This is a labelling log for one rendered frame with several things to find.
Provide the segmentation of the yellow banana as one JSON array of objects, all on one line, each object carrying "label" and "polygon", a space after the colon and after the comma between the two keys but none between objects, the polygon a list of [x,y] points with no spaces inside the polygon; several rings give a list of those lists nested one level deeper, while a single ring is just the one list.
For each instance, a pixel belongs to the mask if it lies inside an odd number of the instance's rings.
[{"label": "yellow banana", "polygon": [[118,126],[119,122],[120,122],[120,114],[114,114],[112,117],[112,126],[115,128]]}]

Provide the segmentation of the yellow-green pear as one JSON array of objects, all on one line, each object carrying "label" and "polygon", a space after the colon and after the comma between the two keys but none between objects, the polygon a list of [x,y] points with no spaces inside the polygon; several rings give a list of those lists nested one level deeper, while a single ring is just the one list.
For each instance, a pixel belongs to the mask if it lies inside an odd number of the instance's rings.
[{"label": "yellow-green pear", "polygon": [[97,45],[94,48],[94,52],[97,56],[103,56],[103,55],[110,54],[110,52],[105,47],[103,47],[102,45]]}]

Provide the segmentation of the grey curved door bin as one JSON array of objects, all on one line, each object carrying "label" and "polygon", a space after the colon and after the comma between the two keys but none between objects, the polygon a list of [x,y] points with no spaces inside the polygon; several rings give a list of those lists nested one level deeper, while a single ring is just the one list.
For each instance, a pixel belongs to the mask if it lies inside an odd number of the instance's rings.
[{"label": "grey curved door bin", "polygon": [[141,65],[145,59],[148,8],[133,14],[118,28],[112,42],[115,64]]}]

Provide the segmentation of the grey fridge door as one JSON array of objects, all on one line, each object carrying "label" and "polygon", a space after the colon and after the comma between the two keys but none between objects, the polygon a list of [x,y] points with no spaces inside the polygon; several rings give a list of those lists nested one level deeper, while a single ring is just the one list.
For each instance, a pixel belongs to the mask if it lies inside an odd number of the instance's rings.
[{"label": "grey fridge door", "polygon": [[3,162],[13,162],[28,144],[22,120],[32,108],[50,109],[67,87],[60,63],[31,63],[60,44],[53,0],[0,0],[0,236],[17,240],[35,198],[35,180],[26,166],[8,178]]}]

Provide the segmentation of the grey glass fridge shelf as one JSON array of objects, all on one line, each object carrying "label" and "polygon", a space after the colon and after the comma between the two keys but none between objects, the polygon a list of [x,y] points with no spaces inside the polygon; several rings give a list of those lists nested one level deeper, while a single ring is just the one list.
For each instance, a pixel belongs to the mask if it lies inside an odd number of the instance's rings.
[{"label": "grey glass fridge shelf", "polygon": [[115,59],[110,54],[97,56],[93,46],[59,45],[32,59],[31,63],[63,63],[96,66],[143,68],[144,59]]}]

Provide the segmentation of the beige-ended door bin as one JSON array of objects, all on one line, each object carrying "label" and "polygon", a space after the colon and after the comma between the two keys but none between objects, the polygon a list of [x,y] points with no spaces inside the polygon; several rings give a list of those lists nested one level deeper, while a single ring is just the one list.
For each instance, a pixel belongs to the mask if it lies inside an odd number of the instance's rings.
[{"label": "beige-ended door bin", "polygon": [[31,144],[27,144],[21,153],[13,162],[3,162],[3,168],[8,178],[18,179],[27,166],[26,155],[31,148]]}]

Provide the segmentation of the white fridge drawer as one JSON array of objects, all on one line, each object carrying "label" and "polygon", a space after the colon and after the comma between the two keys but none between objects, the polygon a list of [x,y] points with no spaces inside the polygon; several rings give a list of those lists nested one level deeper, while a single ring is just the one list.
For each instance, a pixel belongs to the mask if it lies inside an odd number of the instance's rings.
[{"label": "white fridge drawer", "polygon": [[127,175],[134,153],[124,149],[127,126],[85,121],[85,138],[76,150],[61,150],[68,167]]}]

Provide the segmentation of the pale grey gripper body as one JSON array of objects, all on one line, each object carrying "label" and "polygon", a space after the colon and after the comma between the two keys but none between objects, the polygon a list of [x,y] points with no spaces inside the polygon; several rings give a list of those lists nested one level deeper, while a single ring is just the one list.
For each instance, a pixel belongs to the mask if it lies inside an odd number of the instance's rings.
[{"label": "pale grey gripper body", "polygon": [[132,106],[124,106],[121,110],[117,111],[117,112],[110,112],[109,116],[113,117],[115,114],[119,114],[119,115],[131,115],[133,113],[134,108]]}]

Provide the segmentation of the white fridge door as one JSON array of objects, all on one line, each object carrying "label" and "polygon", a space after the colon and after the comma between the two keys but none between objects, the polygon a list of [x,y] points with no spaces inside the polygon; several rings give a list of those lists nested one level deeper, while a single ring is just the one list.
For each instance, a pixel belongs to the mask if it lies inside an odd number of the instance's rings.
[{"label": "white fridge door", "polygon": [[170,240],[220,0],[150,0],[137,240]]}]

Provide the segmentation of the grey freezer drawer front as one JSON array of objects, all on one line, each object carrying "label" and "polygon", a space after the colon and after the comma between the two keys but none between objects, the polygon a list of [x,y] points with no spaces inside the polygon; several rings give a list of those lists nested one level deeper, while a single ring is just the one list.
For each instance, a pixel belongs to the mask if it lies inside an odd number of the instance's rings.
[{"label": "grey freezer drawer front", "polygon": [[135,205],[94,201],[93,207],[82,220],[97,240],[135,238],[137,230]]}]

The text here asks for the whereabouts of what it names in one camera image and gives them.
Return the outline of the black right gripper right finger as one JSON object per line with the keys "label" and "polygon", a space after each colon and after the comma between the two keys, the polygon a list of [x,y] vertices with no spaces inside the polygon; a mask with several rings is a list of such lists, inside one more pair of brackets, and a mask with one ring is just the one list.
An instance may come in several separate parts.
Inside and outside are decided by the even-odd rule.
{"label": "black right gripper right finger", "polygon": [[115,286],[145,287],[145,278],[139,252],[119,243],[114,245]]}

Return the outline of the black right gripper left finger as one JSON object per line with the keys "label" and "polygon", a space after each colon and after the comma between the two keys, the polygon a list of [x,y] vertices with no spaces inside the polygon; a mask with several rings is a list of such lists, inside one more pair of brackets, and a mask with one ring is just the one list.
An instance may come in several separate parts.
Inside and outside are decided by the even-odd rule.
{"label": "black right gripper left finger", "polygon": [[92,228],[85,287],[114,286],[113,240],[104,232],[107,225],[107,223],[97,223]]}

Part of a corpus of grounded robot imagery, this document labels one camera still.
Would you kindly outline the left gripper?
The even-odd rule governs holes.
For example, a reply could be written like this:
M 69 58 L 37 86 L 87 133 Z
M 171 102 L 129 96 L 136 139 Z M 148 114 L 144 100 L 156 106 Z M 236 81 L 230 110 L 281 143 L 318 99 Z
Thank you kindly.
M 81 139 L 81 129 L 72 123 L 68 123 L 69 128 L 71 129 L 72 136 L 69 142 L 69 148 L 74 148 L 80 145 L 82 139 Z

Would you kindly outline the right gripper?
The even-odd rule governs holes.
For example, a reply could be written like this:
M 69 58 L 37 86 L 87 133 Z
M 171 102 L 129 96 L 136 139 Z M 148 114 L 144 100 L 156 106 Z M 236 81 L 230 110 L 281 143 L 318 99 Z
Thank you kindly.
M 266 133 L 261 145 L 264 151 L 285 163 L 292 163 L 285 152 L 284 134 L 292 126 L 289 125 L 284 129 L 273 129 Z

****************************************

The problem: Go through the records and copy each line with "Would" in it.

Task output:
Would you kindly outline the left gripper?
Would you kindly outline the right gripper?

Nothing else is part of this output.